Will the book be translated into Serbian?
I have started and more or less finished, and it easier with some poems. Some poems are Serbian in an English disguise. That I was writing about particular things that are very Serbian and using English as a medium. But other poems, which are fantastically English, are hard to translate. I am having to reinvent them in some ways, the advantage in doing your own translation, however, is you do not have worry about what the writer was thinking.
I love the line –and I am paraphrasing here—but you write something like “Always read the Russians because they never let you down.” And I remembered that line from Jhumpa Lahiri’s “The Namesake.”
I always think of her as a Russian writer in an Indian/English disguise. She has a kind of sensibility that to me is really Russian. And what I was going for—the poem it is about a couple having lunch in a restaurant in west London and the man is very English, someone who I would say is part of this London Intelligentsia, who talk of new exhibitions and wondering who will win the Booker prize and this and that. But they never get to some meaningful conversation, which is what this woman wants to have. And she says—this is a prelude to what happens later in the poem—“I promise myself to read only the Russians/ They never disappoint, they never fail you.” And I wrote that without remembering that it comes from “The Namesake.”

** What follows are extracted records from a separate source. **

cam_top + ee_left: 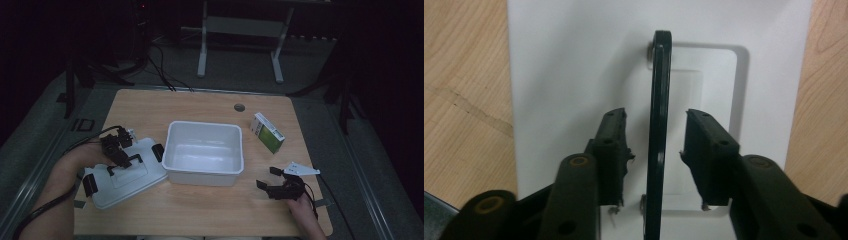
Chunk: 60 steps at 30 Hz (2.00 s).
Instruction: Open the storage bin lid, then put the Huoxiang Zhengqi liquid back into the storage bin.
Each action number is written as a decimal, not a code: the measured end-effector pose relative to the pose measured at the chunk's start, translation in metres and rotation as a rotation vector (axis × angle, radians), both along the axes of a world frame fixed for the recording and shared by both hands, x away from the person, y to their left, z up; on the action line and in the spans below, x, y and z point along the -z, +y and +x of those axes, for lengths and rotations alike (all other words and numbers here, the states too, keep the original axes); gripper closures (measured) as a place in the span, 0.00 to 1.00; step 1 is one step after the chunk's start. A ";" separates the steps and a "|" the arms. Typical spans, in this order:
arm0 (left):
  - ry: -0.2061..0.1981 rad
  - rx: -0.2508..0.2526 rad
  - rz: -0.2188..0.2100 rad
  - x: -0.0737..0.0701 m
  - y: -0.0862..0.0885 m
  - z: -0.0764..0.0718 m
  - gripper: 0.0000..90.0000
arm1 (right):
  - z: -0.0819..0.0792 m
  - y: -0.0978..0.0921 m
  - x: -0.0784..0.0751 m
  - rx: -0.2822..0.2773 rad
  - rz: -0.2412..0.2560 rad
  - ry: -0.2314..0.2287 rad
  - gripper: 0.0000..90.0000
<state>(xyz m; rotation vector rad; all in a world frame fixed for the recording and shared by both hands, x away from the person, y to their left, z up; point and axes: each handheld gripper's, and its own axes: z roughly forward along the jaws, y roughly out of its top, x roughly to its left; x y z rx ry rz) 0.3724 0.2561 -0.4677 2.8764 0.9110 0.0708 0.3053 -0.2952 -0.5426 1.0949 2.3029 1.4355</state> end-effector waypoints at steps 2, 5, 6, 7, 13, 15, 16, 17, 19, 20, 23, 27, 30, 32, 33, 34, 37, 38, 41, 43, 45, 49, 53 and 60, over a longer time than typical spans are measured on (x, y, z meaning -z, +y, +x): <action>-0.001 0.006 -0.022 -0.001 0.002 -0.001 0.65 | 0.000 0.001 -0.004 0.012 -0.009 0.017 0.15; -0.004 -0.010 -0.023 -0.002 0.003 -0.002 0.63 | -0.002 -0.001 -0.017 -0.004 -0.024 0.000 0.14; -0.002 -0.015 -0.019 -0.003 0.004 -0.002 0.63 | -0.002 -0.001 -0.017 -0.004 -0.024 0.000 0.14; -0.003 -0.021 -0.013 -0.003 0.004 -0.002 0.60 | -0.002 -0.003 -0.024 0.004 -0.017 0.001 0.15; 0.008 -0.029 -0.004 -0.004 0.005 -0.004 0.58 | 0.002 -0.012 -0.040 0.010 -0.073 -0.004 0.24; 0.003 -0.036 -0.012 -0.005 0.005 -0.005 0.57 | 0.006 -0.017 -0.047 0.032 -0.081 -0.006 0.24; 0.004 -0.038 -0.014 -0.005 0.005 -0.005 0.57 | 0.008 -0.020 -0.051 0.046 -0.082 -0.012 0.25; 0.007 -0.034 -0.013 -0.005 0.006 -0.005 0.57 | 0.011 -0.022 -0.054 0.056 -0.082 -0.019 0.26; 0.007 -0.041 -0.008 -0.005 0.006 -0.006 0.57 | 0.017 -0.027 -0.061 0.079 -0.087 -0.019 0.27; 0.009 -0.037 -0.010 -0.005 0.007 -0.006 0.57 | 0.019 -0.029 -0.064 0.087 -0.088 -0.024 0.30; 0.016 -0.041 -0.012 -0.004 0.008 -0.007 0.57 | 0.029 -0.034 -0.071 0.091 -0.099 -0.024 0.35; 0.017 -0.043 -0.008 -0.004 0.010 -0.008 0.57 | 0.044 -0.038 -0.078 0.109 -0.124 -0.012 0.36; 0.024 -0.043 -0.005 -0.003 0.010 -0.008 0.57 | 0.055 -0.038 -0.085 0.117 -0.144 -0.002 0.39; 0.027 -0.043 -0.002 -0.002 0.010 -0.008 0.57 | 0.064 -0.038 -0.089 0.125 -0.159 0.006 0.40; 0.028 -0.040 -0.008 -0.002 0.009 -0.008 0.57 | 0.069 -0.038 -0.091 0.128 -0.168 0.008 0.40; 0.027 -0.041 -0.007 -0.001 0.009 -0.008 0.57 | 0.074 -0.038 -0.092 0.128 -0.172 0.015 0.40; 0.033 -0.038 -0.010 -0.001 0.008 -0.008 0.57 | 0.088 -0.037 -0.094 0.133 -0.184 0.033 0.40; 0.035 -0.043 -0.011 -0.001 0.008 -0.007 0.57 | 0.092 -0.036 -0.095 0.135 -0.192 0.036 0.40; 0.033 -0.044 -0.011 -0.001 0.009 -0.007 0.57 | 0.105 -0.032 -0.095 0.133 -0.222 0.056 0.41; 0.033 -0.040 -0.012 -0.001 0.009 -0.007 0.57 | 0.115 -0.030 -0.094 0.129 -0.240 0.072 0.42; 0.036 -0.041 -0.016 -0.001 0.009 -0.007 0.57 | 0.122 -0.029 -0.093 0.125 -0.257 0.085 0.43; 0.050 -0.043 -0.017 0.002 0.009 -0.007 0.57 | 0.136 -0.026 -0.089 0.127 -0.287 0.114 0.43; 0.050 -0.041 -0.016 0.004 0.008 -0.007 0.57 | 0.149 -0.024 -0.085 0.128 -0.319 0.143 0.45; 0.055 -0.044 -0.015 0.005 0.009 -0.006 0.57 | 0.165 -0.019 -0.077 0.109 -0.367 0.199 0.47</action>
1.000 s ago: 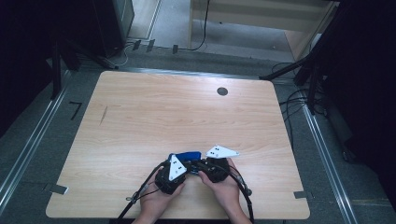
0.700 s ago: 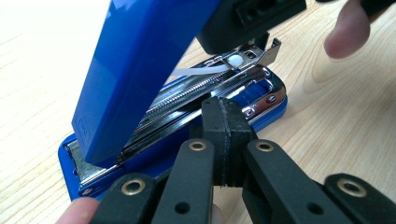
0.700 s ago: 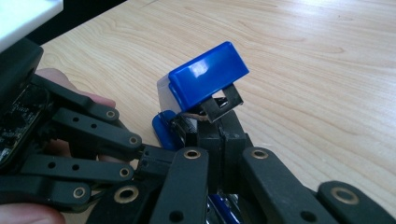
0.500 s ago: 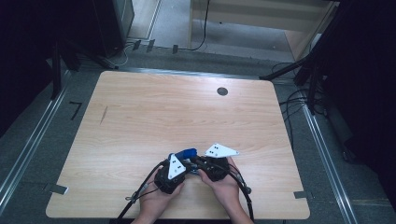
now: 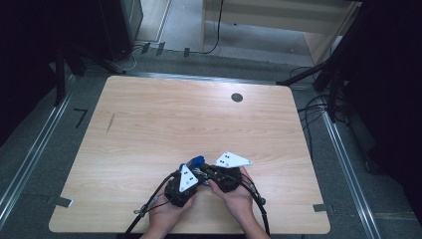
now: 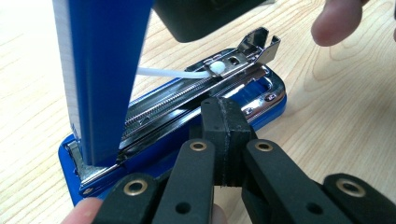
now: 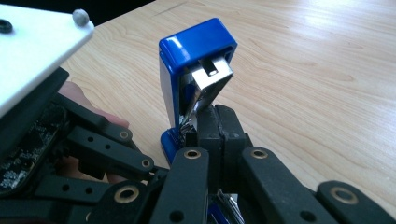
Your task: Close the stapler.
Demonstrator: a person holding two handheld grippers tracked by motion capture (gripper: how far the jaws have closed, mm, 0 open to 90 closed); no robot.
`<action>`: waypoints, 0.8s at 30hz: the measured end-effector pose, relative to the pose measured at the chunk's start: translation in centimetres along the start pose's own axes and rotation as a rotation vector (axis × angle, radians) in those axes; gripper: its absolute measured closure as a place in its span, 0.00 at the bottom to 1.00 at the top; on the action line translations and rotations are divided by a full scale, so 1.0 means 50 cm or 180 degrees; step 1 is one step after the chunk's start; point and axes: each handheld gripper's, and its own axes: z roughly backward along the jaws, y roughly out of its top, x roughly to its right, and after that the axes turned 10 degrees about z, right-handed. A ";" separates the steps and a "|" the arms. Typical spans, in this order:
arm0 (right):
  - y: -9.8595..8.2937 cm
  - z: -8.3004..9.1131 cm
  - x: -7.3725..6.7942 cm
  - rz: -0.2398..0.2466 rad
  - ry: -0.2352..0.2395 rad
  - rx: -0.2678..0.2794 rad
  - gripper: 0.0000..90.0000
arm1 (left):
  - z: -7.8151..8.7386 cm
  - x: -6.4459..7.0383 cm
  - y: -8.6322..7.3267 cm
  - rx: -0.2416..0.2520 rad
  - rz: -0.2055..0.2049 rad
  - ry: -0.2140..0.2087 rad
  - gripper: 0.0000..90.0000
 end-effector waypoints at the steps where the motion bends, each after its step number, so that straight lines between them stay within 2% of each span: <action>1: 0.002 -0.001 -0.001 0.0013 0.0005 -0.0003 1.00 | 0.000 0.000 0.000 0.0000 -0.0002 0.0001 1.00; 15: 0.010 -0.011 -0.002 0.0079 0.0078 0.0080 1.00 | 0.000 -0.001 0.000 -0.0008 0.0005 -0.0008 1.00; 24: 0.023 -0.022 -0.003 0.0129 0.0130 0.0042 1.00 | 0.000 0.000 0.000 -0.0006 -0.0004 0.0015 1.00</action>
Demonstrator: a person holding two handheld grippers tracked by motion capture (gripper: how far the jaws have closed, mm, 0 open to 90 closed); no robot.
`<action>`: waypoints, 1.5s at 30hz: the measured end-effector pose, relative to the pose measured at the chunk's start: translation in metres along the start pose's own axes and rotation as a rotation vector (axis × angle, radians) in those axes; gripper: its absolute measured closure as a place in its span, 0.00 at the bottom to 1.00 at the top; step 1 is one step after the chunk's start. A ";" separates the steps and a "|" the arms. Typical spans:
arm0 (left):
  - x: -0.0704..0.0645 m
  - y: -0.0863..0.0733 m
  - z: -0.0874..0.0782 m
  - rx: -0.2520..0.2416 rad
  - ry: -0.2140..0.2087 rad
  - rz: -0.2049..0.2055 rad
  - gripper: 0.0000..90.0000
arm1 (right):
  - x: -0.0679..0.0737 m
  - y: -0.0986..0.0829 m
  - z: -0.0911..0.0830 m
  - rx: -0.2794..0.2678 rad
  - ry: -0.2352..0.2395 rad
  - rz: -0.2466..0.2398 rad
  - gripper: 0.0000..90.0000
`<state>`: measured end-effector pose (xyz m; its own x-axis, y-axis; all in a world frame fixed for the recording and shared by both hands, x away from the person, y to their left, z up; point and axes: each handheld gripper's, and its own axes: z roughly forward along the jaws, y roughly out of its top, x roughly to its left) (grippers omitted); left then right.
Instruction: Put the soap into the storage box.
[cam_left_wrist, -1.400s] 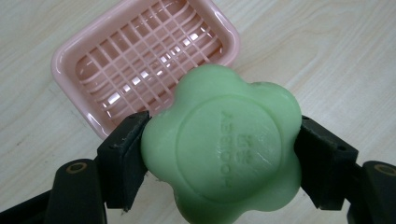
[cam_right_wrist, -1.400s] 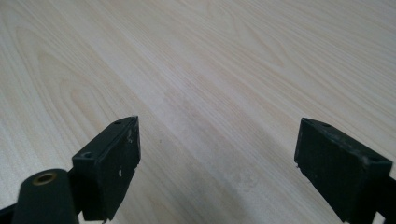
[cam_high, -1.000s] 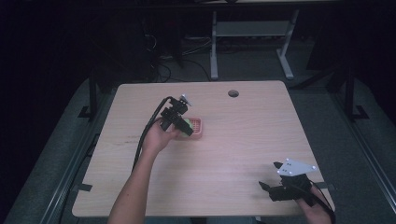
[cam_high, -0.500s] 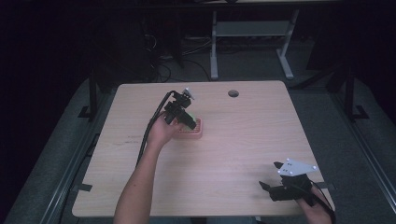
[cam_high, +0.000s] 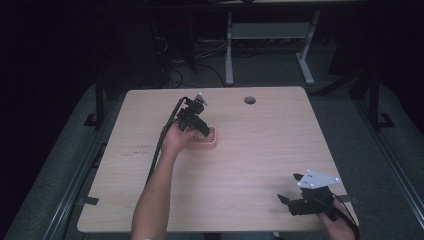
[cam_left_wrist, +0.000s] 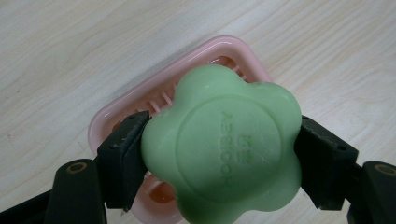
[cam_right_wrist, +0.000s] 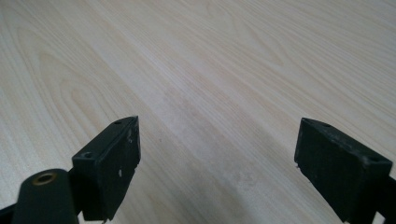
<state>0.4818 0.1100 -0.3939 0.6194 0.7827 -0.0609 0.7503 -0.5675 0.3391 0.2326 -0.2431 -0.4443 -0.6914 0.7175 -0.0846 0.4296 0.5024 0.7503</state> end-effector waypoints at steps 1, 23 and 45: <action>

And then she says “Hasn’t someone already said this before?” It is a turning point in the poem and the woman is about to start talking about a bloody episode in the war. In the same time, she is tearing matchsticks, it is a sort of involuntary. It is about a certain kind of mismatch and coupledom and being in love but also the condition of coming from a very troubled part of the world. And having the burden of history and not knowing what to do with it. People ask you where you are from and half the time you do not want to go there because it kind of ruins people’s birthday parties. But half the time, what is being talked about is skirting the issue and slightly banal. It is a what to do when you come from a part of the world that is troubled. You do not want to throw that history at people all the time but you are carrying it as well.